## INSTRUCTIONS TO FOLLOW
Everything from the line containing "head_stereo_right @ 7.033" to the end of the data must be duplicated word for word, and nothing else may appear.

Segment Open

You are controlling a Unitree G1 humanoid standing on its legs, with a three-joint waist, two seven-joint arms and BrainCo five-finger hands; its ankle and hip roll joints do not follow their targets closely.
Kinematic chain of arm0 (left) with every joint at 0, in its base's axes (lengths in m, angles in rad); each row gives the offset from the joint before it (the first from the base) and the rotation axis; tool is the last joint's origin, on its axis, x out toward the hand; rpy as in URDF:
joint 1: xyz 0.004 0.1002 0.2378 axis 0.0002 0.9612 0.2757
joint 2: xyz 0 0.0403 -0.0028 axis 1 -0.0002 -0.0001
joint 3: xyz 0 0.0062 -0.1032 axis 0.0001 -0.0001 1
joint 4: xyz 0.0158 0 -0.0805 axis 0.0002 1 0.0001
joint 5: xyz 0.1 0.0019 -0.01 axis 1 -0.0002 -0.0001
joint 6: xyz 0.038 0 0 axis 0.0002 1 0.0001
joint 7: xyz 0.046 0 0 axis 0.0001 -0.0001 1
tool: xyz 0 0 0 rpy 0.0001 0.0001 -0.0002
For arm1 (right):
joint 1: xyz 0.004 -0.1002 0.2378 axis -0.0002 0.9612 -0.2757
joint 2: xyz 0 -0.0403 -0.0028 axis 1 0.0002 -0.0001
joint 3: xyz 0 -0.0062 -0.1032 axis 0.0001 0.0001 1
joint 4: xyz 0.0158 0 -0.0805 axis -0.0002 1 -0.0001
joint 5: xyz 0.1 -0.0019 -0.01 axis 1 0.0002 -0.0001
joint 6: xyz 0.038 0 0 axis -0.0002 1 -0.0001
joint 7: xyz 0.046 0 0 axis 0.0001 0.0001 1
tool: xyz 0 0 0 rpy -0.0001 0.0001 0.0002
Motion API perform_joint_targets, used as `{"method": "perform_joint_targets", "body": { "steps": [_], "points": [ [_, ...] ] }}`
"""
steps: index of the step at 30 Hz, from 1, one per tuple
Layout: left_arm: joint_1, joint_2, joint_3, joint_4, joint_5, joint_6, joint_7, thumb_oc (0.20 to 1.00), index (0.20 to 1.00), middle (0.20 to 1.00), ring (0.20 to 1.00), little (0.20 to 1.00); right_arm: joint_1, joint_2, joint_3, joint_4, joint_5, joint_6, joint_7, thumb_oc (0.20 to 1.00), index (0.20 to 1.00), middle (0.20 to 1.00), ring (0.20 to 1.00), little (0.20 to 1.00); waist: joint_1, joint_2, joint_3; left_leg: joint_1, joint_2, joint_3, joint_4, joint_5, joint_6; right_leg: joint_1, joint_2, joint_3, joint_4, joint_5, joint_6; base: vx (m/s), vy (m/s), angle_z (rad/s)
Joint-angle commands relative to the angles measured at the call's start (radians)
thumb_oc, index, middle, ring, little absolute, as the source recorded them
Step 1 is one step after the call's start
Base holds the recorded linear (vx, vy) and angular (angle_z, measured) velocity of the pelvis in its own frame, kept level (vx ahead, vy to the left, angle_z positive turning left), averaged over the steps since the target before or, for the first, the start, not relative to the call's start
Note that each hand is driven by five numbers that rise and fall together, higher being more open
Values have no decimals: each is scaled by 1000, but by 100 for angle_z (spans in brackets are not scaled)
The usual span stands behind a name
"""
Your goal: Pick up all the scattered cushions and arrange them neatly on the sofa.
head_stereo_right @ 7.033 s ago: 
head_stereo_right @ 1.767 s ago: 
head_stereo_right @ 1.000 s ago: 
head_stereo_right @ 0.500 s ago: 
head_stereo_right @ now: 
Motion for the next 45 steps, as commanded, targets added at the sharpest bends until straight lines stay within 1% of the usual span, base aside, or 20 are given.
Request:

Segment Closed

## PROBLEM SOLUTION
head_stereo_right @ 7.033 s ago: 
head_stereo_right @ 1.767 s ago: 
head_stereo_right @ 1.000 s ago: 
head_stereo_right @ 0.500 s ago: 
head_stereo_right @ now: 
Motion for the next 45 steps, as commanded, targets added at the sharpest bends until straight lines stay within 1% of the usual span, base aside, or 20 are given.
Request:

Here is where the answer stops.